The party came into being without a constitution or a set of policies: the merger was ratified with each party's members hoping that, after the merger, they would have enough power to determine the direction of the party. The first step in defining that agenda was to take the form of a leadership election. The Mulroney clan, representing the Canadian Establishment, tried to entice a number of high-profile candidates to run, including former Ontario Premier Mike Harris. In the end, the daughter of automobile industrialist Frank Stronach, Belinda, was chosen to carry that faction's flag. In the end, it was the former Alliance leader, Stephen Harper, who won the leadership by a considerable margin.

Several high-profile red-tory PC MPs have parted with the Conservatives and either joined the Liberal Party (e.g., Scott Brison) or decided not to run again (e.g., Andre Bachand). The successful leadership bid of Stephen Harper has also led many in the media to conclude that the Conservative Party is simply the Alliance with a new name. Former PC leader Joe Clark has been very negative about the party, saying that he would rather entrust Canada's governance to the Liberals than to the Conservative Party.

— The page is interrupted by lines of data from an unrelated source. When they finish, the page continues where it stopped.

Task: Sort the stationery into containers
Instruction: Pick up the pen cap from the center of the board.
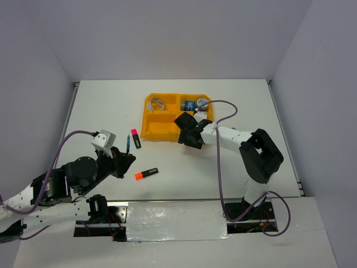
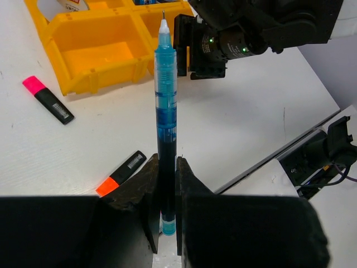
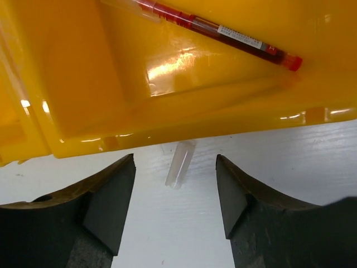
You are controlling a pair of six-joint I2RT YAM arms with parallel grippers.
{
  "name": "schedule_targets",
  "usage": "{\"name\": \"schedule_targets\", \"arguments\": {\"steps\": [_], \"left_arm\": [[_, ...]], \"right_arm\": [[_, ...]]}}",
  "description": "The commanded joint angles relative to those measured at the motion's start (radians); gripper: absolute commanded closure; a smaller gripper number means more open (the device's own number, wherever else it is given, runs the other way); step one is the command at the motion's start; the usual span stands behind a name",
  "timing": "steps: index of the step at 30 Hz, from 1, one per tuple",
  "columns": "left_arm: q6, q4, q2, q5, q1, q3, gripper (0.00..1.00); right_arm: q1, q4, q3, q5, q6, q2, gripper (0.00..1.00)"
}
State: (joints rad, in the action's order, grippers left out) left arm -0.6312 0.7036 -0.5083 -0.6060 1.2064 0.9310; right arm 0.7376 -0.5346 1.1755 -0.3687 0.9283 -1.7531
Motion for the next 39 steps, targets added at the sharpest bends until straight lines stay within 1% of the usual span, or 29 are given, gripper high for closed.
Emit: {"name": "schedule_targets", "arguments": {"steps": [1,7,11,13,15,21,22,24,27,29,30,32,37,39], "left_arm": [[0.011,-0.02,-0.009,0.002,-0.002,0.002,1.0],[0.013,-0.015,-0.021,0.0,-0.002,0.006,1.0],[0.021,-0.019,-0.009,0.009,-0.002,0.005,1.0],[0.024,-0.016,-0.006,0.009,-0.002,0.008,1.0],[0.022,-0.01,0.001,0.002,-0.001,0.009,1.0],[0.022,-0.015,0.021,-0.003,-0.001,0.006,1.0],[0.021,-0.013,0.019,-0.005,-0.002,0.006,1.0],[0.016,-0.01,0.011,-0.008,-0.002,0.005,1.0],[0.011,-0.003,-0.002,-0.014,-0.002,0.006,1.0],[0.007,0.007,-0.013,-0.02,-0.001,0.006,1.0],[0.002,0.008,-0.015,-0.026,-0.001,0.005,1.0],[-0.001,0.01,-0.021,-0.029,-0.001,0.002,1.0],[0.005,-0.025,-0.032,-0.018,-0.001,-0.006,1.0],[0.011,-0.047,-0.03,-0.009,-0.002,-0.011,1.0]], "right_arm": [[0.016,0.028,-0.002,-0.015,0.037,-0.042,0.34],[0.032,0.022,-0.016,-0.033,0.061,-0.068,0.41],[0.048,0.03,-0.036,-0.032,0.075,-0.082,0.55],[0.059,0.041,-0.043,-0.015,0.075,-0.088,0.56],[0.06,0.041,-0.047,-0.001,0.073,-0.106,0.62],[0.071,0.041,-0.068,0.005,0.058,-0.114,0.65],[0.071,0.047,-0.076,0.007,0.055,-0.109,0.7],[0.071,0.064,-0.102,0.016,0.046,-0.099,0.77],[0.071,0.093,-0.128,0.033,0.009,-0.074,0.83],[0.071,0.139,-0.164,0.068,-0.008,-0.042,0.97],[0.071,0.181,-0.177,0.082,-0.029,-0.008,1.0],[0.081,0.214,-0.215,0.103,-0.057,0.035,1.0],[0.131,0.303,-0.284,0.114,-0.19,0.234,1.0],[0.141,0.365,-0.333,0.16,-0.252,0.32,1.0]]}}
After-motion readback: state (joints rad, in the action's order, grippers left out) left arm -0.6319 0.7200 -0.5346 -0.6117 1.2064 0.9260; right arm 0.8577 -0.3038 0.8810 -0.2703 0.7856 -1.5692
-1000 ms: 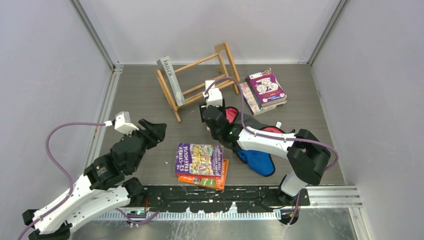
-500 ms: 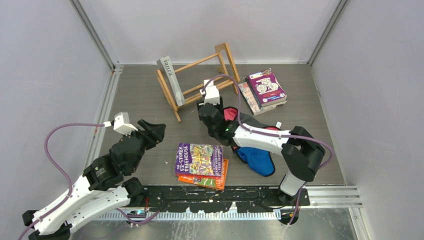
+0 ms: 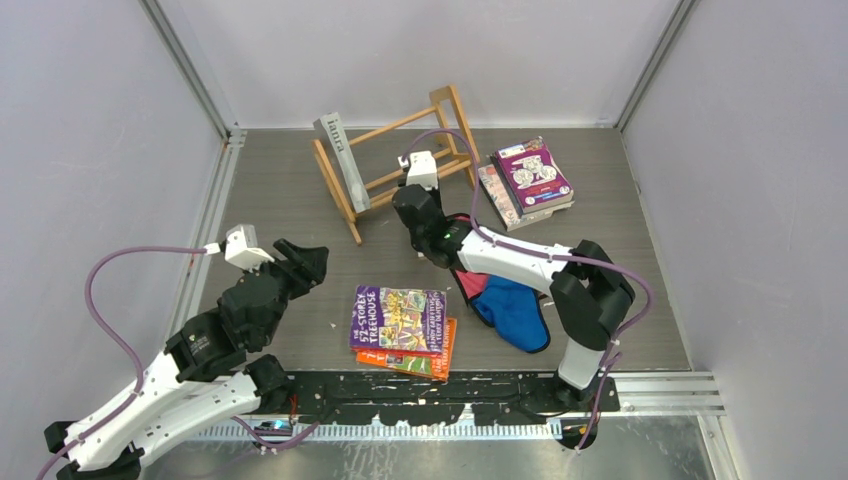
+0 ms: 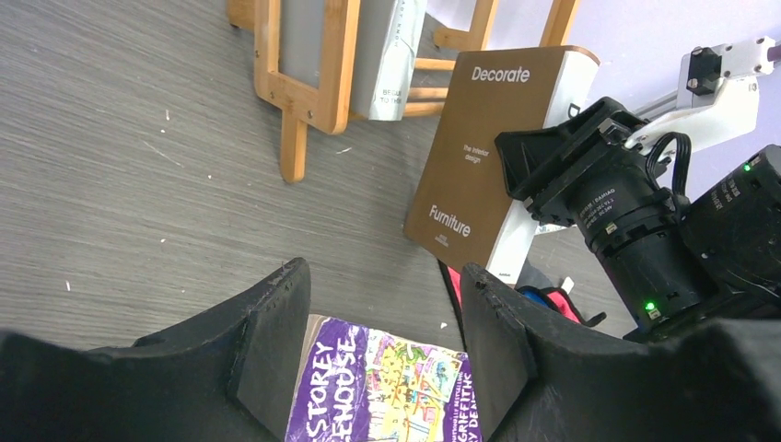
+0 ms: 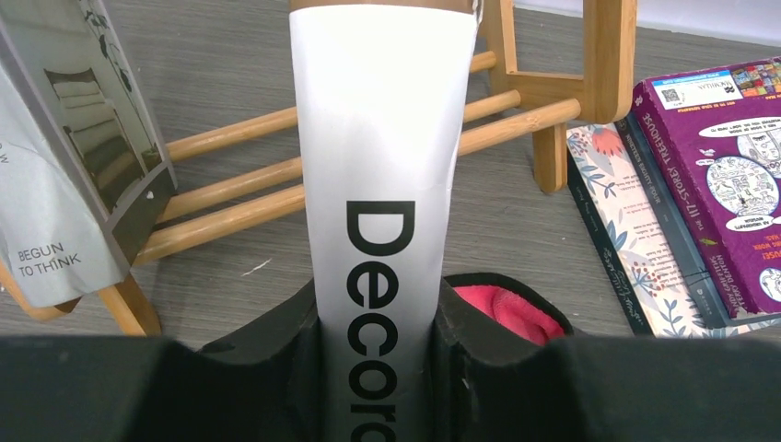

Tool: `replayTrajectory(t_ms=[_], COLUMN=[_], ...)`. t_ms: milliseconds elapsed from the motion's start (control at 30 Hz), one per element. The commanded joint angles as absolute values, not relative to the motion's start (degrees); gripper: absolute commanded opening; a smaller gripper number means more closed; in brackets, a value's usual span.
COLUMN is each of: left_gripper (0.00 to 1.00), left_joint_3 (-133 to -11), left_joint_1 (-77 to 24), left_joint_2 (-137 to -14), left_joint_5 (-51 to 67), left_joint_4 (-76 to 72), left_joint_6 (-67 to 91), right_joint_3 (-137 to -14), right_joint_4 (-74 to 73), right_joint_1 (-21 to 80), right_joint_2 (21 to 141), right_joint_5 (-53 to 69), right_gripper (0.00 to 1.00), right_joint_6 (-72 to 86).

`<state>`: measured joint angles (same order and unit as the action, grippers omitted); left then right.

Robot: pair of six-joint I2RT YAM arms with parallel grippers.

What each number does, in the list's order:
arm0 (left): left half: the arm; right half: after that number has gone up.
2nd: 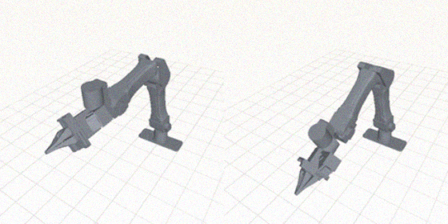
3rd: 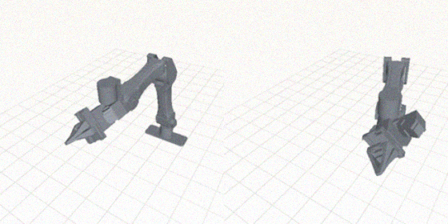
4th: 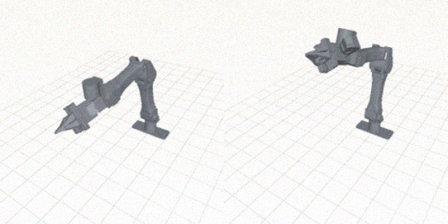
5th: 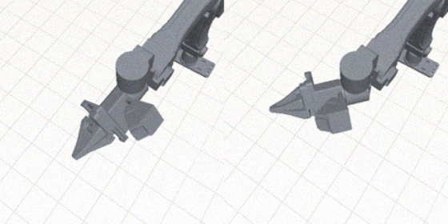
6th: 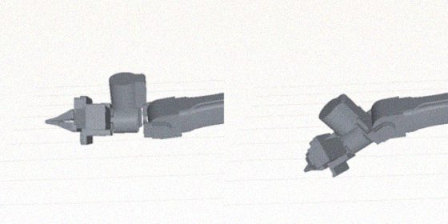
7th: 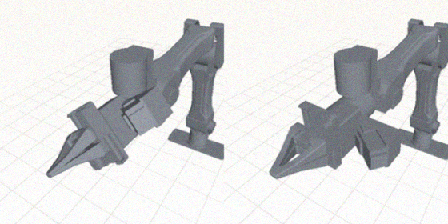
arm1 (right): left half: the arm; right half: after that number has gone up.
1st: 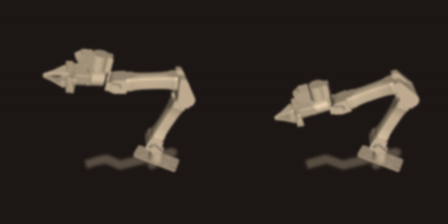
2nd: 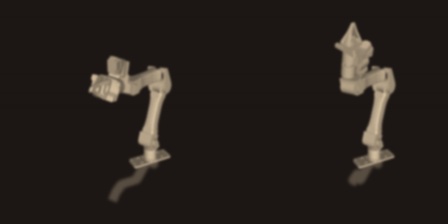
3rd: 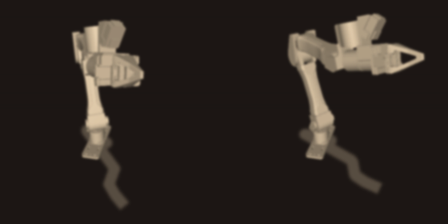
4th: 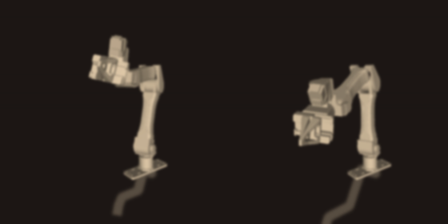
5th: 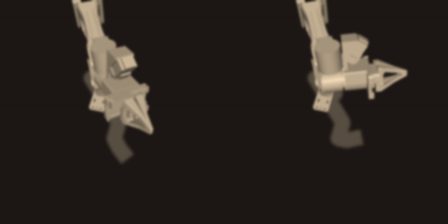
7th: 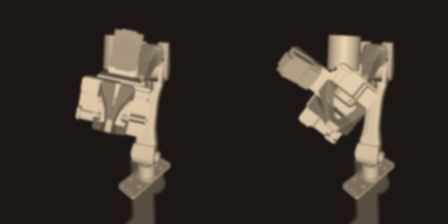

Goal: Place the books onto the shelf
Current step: Adjust the book on the shelf, then place the book on the shelf.

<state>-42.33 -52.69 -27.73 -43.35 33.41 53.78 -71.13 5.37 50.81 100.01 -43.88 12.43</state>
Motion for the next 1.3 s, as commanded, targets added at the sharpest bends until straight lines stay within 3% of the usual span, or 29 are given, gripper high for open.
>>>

On June 5, 2004, the Conservative Party released its 2004 election platform, entitled "Demand Better". In respect of economic issues, it would appear that Joe Clark's fears have been misplaced. The total of promised spending in the Conservative platform is significantly greater than in either of the Liberal or NDP platforms: this is not a small government platform. Whereas it promises to cut subsidies to business, it promises to cut corporate taxes: from all appearances, businesses collectively will receive the same amount of government support in the form of tax breaks as they would in the form of subsidies, but the support will be distributed more thinly and to a greater number of recipients. The platform also diverts tax-based subsidies to parents ($2000 deduction per child). Overall, the platform could be one straight out of the Liberal stall: support is promised for farmers and fisheries, large infusions of cash for socialized medicine subject to federal dictates on how the money is spent, gas tax revenues are promised to be forwarded to municipalities (again, with strings attached) etc.

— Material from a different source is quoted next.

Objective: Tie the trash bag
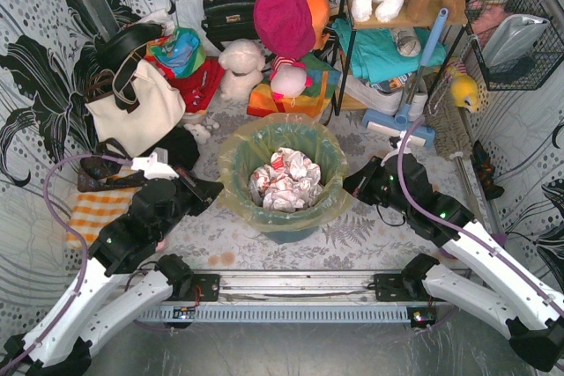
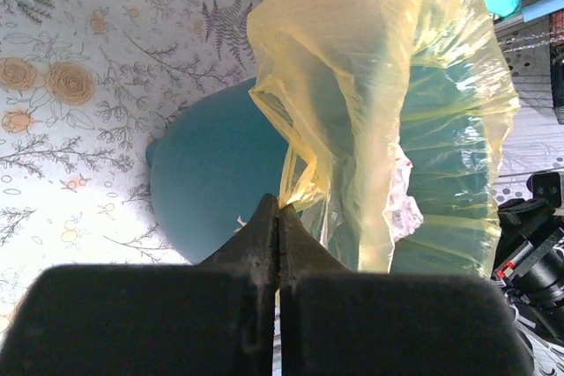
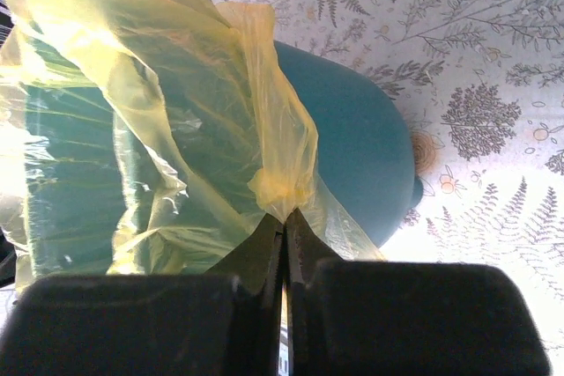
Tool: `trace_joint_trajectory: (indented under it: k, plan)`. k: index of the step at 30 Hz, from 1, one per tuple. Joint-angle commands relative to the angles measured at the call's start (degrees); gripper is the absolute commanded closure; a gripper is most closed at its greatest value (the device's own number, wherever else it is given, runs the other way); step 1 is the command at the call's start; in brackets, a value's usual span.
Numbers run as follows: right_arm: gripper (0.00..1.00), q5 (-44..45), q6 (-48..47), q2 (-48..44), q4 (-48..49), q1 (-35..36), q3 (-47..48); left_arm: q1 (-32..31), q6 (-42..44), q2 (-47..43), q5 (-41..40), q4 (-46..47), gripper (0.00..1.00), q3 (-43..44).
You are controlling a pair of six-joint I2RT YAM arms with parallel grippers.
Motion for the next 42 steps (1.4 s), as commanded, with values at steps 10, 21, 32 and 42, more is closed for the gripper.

Arguably, the biggest differences between the Liberal and Conservative philosophies, at present, relate to social issues, not economic issues. The Conservatives promise to give Parliament the final say on things such as the definition of marriage: this would require invocation of the rarely-used "notwithstanding clause" (s. 33 of the Charter of Rights and Freedoms), which exempts laws from the applicability of the Charter. Also, in the second week of the 2004 election period, the media pressed Stephen Harper to answer questions about social issues including abortion, the definition of marriage, and the death penalty. Harper's response in respect of each issue appears to be that although a Harper government would not introduce a bill on those issues, Harper would allow a free vote on a private members bill on each of those issues. Harper has also said that marijuana possession should remain "illegal", but that the penalty should be a fine, instead of imprisonment, for small quantities.

In a nutshell: the new Conservative appears to be going red-Tory on economic issues, and Reform Party on social issues.